My name is Nathan and I have ADD.
I know it’s vogue to glorify our overloaded lives and our craving for instant happiness with a generic “Whee, I’m so ADD!” It’s a fair enough analogy, but that’s not what I mean. There’s also a tendency to romanticize the effects of real ADHD. My disorder has its moments, but contributed greatly to my depression through college and my frustration at work since:
- ADHD is killing precious time because what I need to be doing is boring.
- ADHD is wasting extra time because what I am doing is too exciting to just finish.
- ADHD is rambling on and on instead of listening to others.

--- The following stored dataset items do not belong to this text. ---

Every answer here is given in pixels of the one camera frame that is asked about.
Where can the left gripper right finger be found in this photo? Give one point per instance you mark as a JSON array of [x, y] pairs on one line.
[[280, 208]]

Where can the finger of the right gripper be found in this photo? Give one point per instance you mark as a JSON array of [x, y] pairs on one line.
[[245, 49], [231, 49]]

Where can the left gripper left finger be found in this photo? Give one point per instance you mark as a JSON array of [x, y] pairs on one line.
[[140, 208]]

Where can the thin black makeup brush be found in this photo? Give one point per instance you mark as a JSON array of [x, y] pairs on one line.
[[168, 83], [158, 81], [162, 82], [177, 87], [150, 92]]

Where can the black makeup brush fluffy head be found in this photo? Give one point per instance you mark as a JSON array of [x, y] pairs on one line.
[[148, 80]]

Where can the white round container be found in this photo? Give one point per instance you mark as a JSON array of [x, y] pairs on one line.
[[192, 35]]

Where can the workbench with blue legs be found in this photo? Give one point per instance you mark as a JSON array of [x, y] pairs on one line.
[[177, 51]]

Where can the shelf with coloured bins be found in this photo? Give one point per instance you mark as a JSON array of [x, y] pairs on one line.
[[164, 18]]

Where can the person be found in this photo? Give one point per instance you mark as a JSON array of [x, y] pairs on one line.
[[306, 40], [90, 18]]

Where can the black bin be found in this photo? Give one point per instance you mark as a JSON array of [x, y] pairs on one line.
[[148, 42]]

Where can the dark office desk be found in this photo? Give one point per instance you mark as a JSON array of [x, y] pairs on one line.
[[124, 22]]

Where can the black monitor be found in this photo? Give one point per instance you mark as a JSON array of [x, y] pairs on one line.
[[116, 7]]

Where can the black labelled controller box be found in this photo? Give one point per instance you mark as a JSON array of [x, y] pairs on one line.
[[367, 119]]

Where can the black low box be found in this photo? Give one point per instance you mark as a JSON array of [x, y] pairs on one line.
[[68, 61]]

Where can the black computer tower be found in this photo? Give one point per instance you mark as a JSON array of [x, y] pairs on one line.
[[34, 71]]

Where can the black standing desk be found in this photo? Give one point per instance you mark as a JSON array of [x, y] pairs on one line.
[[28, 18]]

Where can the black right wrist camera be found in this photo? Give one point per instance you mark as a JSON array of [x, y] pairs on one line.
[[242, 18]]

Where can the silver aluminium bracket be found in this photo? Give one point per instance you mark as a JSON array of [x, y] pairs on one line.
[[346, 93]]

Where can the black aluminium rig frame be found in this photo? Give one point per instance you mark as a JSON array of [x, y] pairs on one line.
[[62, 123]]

- ADHD is buying into lust for possessions that shouldn’t own me.
- ADHD is brainstorming a thousand ideas when I should be sleeping.
- ADHD is chasing an emotional high with no regard to its consequences.

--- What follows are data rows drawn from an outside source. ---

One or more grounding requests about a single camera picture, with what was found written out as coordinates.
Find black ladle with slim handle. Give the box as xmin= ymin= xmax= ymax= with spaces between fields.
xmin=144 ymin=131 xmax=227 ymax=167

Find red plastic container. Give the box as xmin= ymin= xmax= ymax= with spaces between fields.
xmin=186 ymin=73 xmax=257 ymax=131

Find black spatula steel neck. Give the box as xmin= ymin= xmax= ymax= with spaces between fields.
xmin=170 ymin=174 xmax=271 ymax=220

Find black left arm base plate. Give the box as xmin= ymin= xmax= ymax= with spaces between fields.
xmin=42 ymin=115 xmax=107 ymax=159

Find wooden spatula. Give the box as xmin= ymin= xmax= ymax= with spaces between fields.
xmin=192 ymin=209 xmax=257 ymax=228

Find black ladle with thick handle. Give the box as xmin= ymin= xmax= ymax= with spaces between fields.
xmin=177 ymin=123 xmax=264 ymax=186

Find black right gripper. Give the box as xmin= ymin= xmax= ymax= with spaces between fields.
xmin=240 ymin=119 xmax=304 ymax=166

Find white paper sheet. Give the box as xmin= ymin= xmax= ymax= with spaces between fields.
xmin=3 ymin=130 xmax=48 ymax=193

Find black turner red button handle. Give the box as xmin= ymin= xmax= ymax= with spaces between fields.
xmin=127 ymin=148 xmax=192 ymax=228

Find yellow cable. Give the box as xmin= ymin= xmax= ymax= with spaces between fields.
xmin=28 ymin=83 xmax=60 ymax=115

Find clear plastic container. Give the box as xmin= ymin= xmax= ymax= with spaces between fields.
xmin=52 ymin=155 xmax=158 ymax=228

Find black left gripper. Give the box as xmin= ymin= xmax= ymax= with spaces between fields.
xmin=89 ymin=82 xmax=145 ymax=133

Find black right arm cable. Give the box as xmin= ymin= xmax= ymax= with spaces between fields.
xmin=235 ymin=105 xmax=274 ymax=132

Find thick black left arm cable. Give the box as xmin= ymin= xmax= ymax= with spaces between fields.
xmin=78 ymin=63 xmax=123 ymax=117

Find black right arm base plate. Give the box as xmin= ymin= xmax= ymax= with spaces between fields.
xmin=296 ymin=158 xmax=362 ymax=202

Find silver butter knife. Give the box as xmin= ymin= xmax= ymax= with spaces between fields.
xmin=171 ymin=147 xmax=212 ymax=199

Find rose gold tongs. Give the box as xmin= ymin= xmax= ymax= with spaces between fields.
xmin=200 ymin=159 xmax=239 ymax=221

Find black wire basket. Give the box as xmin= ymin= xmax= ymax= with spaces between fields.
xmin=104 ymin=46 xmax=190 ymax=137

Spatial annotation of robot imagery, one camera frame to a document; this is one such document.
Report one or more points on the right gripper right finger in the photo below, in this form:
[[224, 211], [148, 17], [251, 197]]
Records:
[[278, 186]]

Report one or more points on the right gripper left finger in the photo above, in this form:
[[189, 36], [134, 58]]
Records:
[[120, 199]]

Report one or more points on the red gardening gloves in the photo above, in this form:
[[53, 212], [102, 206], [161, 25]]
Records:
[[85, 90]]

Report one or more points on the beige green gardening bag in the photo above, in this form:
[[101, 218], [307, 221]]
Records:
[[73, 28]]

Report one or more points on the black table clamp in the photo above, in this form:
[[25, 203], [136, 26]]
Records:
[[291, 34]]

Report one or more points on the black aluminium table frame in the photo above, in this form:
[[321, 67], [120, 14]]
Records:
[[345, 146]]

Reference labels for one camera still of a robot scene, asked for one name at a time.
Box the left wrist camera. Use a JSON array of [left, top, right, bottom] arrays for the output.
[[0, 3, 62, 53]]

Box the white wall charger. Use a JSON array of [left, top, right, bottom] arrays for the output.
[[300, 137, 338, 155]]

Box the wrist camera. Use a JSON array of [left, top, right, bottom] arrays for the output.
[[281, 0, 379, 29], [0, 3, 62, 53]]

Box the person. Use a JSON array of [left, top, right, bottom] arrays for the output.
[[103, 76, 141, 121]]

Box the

- ADHD is staying consumed by unfinished projects while my family yearns for my missing attention.
ADHD is trying to overcome all that, while being undermined by all that, while the past grows ever larger and the future arrives ever faster. After trying “on my own” for way too long, I read Reaching for a New Potential. It’s a well-written book about adult ADHD, and convinced me of its thesis: “It is the combination of treating the disability specifically and strengthening the non-disabled parts generally that helps us succeed.”

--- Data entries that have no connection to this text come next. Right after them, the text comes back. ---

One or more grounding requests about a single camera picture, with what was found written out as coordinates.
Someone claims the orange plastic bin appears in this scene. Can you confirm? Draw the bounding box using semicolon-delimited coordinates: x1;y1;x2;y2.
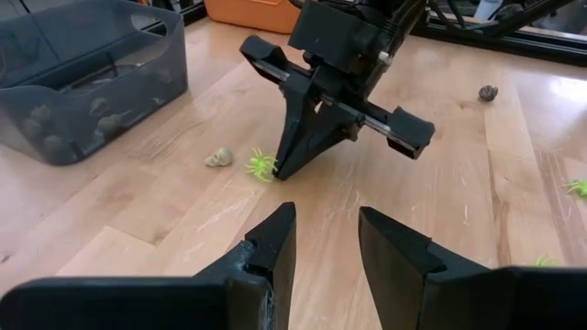
204;0;302;36

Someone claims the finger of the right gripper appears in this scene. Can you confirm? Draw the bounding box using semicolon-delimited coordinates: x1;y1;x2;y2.
273;75;322;181
286;109;363;180

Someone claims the green plastic spider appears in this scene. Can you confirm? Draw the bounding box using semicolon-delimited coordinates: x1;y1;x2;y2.
563;178;587;199
531;254;559;270
245;146;279;183

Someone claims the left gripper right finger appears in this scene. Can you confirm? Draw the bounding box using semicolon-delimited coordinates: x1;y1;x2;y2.
359;205;587;330

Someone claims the grey plastic bin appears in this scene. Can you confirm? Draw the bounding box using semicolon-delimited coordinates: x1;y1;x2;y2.
0;0;189;167

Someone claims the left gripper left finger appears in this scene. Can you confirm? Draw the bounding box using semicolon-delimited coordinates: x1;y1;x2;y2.
0;202;297;330

By “treating the disability specifically”, the author means: medication. As a kid, I took ritalin every school day. I was still hyper, but could channel my creativity and close my mouth often enough to make most teachers proud. After 8th grade I stopped taking the pills; my high school provided enough challenge, emotion and structure to compensate. I began to look at medication as something like cheating. You know, the New Yorker published this article about how stimulants are being exploited as study drugs, neuroenhancers used to get ahead in the rat race.
The fact is, ritalin and a few of the other medication options are stimulants. They can be used like caffeine, they can be abused like cocaine. But decades of proper prescription have shown that ritalin can provide an additional, special effect against ADHD. I’ve come to accept that — along with needing glasses to see clearly, and lactase supplements to digest dairy products — I need pills to respond properly to extrinsic motivation.
And if a meandering fifteen page exposé of “study drugs” implies that pills make my accomplishments phony? Well, Easter weekend tells just how God swallowed up all my broken failures and phony triumphs and gave the final success to Jesus. If taking Ritalin is a constant reminder to claim his accomplishments and not my own, so be it.